The future is multi-modal
Google announced its in-house Large-Language-Model, Gemini, a direct competitor to OpenAI’s GPT models. A pretty mandatory thing to do by Google, more than one year later to the release of ChatGPT. Which unfortunately makes their announcement prone to over-promises right from the start.
In its release report, Google makes a head-to-head comparison between Gemini and GPT, bench-marking them on various datasets. While Gemini slightly edges out GPT, the differences are mostly to the degree of several percentages. It’s worth noting that some of these benchmarks have themselves a certain margin of error, so small performance gains might be relatively irrelevant in this context.
But let’s shift focus. I’d argue that the direct comparison is not the most interesting thing to analyze, as is the “recipe” for training the model. This is what offers a glimpse into the trends and directions in the field of AI in general, and how future models will look like, however good or bad are the present ones. And one thing is for sure: the future is multi-modal, meaning that the same model not only handles text, but also images and audio.
Gemini is described as “anything-to-anything”. The presentation argues that the development focused from the start on a shared representation for multiple types of input. This is important, because while GPT 4 also supports images, we do not know for sure how organic are they represented among the text input. And this “organic”, homogeneous blend of information is precisely where the next great advancement in AI stands.

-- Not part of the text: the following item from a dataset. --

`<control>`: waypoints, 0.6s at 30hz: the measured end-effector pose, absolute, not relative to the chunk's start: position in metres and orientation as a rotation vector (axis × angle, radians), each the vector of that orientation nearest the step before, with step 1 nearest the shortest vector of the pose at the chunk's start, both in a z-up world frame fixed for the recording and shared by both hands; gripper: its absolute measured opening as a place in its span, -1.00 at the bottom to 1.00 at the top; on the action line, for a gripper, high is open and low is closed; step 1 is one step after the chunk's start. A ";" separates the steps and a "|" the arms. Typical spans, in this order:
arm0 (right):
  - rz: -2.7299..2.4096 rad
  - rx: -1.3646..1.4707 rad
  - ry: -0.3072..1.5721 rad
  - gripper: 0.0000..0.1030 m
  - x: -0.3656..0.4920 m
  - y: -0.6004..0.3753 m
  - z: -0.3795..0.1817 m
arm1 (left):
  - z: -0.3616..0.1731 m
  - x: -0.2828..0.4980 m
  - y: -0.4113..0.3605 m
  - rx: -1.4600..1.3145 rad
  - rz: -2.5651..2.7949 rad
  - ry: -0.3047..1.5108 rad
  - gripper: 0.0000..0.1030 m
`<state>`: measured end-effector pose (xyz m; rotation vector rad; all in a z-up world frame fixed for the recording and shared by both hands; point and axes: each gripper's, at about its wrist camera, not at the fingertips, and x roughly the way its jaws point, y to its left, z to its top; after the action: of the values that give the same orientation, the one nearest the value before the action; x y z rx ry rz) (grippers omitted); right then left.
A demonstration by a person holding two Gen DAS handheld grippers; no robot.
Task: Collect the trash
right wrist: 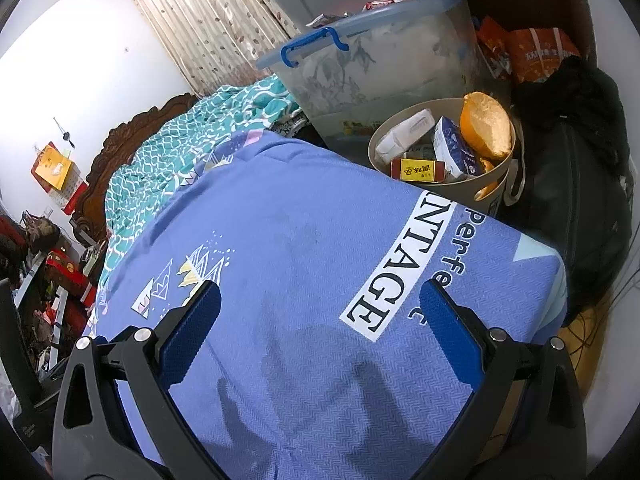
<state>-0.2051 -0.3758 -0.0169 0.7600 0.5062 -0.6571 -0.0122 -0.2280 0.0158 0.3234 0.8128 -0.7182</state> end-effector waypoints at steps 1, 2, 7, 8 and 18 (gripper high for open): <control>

Allow me to explain.
When dealing with multiple types of input, a very interesting phenomenon happens during the training of such a model: the performance on text improves because of the image data, and vice versa. This is called transfer learning and in a way, mirrors how human learning works, because knowledge is no longer constrained by one particular medium.
This is why I find the performance comparison almost irrelevant (Also because I own neither Google, nor OpenAI stocks). Right now, I think the most remarkable feature of Gemini is it being multi-modal. Because the same principles of transfer learning are not only applied to a shared space for text and images, but for audio, too. Voice is not merely transcribed into text, but processed as it is directly, allowing for differences in the tone of voice and accents. Add also the immense “vocabulary” of sounds, from birds singing to musical instruments.
This is why the future is multi-modal. Because you need a thousand words to describe an image, and who-knows-how many to describe a sound. Projecting all the knowledge into mere words is a constraint, however many we assign for each entry. The way forward is the shared, homogeneous expression of all of them processed directly.